United States of America Plaintiff - Appellee v. David Lee Gentles Defendant - Appellant
David Lee Gentles was convicted of receiving child pornography, using the Internet to distribute child pornography, and using the Internet to knowingly attempt to transfer obscene matter to a minor. He appeals from the district court's 1 denial of his motion to suppress evidence. We affirm.
In May 2012, an officer with the Missouri Internet Crimes Against Children Task Force relayed the following information to Captain David Sutton of the Poplar Bluff Police Department. A federal agent had posed as a twelve-year-old girl and chatted with an adult male who had used the screen name “hellosweetdarlin.” During the chat, hellosweetdarlin provided instructions on how to masturbate and said that he had taught his fourteen-year-old daughter how to masturbate. Sutton received a copy of the chat communication, a video of an adult male masturbating that was sent during the chat, a copy of the administrative subpoena sent to the Internet service provider for information related to the Internet Protocol (IP) address associated with hellosweetdarlin, and the Internet service provider's response that David Gentles was the subscriber of the IP address associated with hellosweetdarlin.

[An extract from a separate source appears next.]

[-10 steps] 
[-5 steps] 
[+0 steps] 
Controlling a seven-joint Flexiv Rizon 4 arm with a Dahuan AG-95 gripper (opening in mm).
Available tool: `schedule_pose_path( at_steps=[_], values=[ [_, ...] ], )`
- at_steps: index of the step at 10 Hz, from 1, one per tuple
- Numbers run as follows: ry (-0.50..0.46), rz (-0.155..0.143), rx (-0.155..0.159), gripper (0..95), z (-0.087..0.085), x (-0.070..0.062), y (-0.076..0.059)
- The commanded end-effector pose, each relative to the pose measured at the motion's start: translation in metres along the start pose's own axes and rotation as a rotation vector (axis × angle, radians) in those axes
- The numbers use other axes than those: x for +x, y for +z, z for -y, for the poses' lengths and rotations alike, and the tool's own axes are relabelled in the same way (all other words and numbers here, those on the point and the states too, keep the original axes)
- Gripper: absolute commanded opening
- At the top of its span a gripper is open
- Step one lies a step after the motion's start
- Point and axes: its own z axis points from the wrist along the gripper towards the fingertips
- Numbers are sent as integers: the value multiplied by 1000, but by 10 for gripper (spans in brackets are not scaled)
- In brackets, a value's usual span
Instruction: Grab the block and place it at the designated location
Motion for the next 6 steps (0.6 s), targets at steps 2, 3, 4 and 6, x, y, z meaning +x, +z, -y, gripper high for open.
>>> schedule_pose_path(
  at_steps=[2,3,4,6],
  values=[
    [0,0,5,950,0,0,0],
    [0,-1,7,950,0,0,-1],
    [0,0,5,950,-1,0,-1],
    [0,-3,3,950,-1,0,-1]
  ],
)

The Internet service provider identified the following two addresses associated with Gentles's account: P.O. Box 38, Mill Spring, Missouri; and Route 3, Box 7292, Hwy 495, Looper, Missouri.

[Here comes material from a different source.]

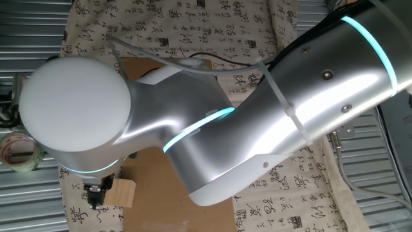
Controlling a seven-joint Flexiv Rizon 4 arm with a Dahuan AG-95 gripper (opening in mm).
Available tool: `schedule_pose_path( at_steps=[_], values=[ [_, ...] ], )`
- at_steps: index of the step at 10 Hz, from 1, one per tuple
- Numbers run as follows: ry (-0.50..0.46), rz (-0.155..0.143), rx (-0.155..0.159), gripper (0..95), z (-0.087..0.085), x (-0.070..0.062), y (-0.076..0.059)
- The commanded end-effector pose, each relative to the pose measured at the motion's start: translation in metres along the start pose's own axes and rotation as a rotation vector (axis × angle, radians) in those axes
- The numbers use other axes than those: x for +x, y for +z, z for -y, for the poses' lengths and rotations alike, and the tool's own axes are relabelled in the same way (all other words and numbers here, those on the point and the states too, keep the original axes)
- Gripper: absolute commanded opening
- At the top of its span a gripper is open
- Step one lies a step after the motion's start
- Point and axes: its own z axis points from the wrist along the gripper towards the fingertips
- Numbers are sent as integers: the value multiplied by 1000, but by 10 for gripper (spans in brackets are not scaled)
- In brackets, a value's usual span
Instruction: Grab the block and place it at the designated location
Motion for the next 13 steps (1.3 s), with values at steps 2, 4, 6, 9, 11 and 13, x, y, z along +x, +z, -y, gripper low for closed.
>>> schedule_pose_path(
  at_steps=[2,4,6,9,11,13],
  values=[
    [0,-2,-6,950,0,0,0],
    [0,0,-7,950,0,0,0],
    [-12,8,18,950,0,0,0],
    [-20,8,12,950,0,0,0],
    [-44,7,8,950,0,0,0],
    [-67,8,9,950,0,0,0]
  ],
)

Captain Sutton went to the Wayne County Sheriff's Department, where he spoke with Sergeant Woody Massa. Massa told Sutton that he was familiar with Gentles and that Gentles lived at 103 5th Street in Mill Spring. The officers also searched the Missouri Law Enforcement System, which confirmed that Gentles's address was 103 5th Street. Massa brought Sutton to Gentles's house, where the officers knocked on the door but received no answer. The officers observed a vehicle parked in the driveway and later determined that Gentles owned the vehicle.

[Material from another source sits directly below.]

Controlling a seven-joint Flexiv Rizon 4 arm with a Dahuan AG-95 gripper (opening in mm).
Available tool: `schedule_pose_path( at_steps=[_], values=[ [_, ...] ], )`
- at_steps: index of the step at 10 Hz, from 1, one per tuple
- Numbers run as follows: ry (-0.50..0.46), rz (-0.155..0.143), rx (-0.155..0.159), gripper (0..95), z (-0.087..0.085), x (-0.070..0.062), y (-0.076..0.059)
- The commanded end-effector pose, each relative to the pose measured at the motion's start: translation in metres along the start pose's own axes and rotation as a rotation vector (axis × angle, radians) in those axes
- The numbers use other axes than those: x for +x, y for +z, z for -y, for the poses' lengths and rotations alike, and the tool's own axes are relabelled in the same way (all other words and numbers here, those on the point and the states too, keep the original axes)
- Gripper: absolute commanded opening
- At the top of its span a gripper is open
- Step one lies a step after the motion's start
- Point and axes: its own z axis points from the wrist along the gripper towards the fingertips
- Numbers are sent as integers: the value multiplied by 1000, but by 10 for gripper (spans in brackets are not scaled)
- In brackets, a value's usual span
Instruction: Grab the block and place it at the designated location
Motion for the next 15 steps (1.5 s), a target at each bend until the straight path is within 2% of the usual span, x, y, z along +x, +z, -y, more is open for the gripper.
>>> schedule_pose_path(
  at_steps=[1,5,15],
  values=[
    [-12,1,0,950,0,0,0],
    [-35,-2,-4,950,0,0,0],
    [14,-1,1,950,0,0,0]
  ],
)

Thereafter, Sutton prepared an Affidavit/Application for Search Warrant (application). The application sought to search “[t]he residence of David Gentles, described as a white sided, single story, wood frame building located at 103 5th Street in Mill Spring[,] Missouri; any vehicles and buildings found at that locations [sic]; and any computers and/or electronic media and storage devices found therein.” The application set forth the details of the chat between the federal agent and the suspect and attached screen captures of the chat, including an image of the suspect masturbating. The application also stated that records from the Internet service provider “identified David Gentles in Mill Spring[,] Missouri as the Internet service account holder.” The application did not list the two addresses associated with account, however. After Sutton prepared the application, it was reviewed and signed by a Wayne County prosecutor, who forwarded it to a judge, who then issued a search warrant. The search revealed evidence of the offenses set forth above.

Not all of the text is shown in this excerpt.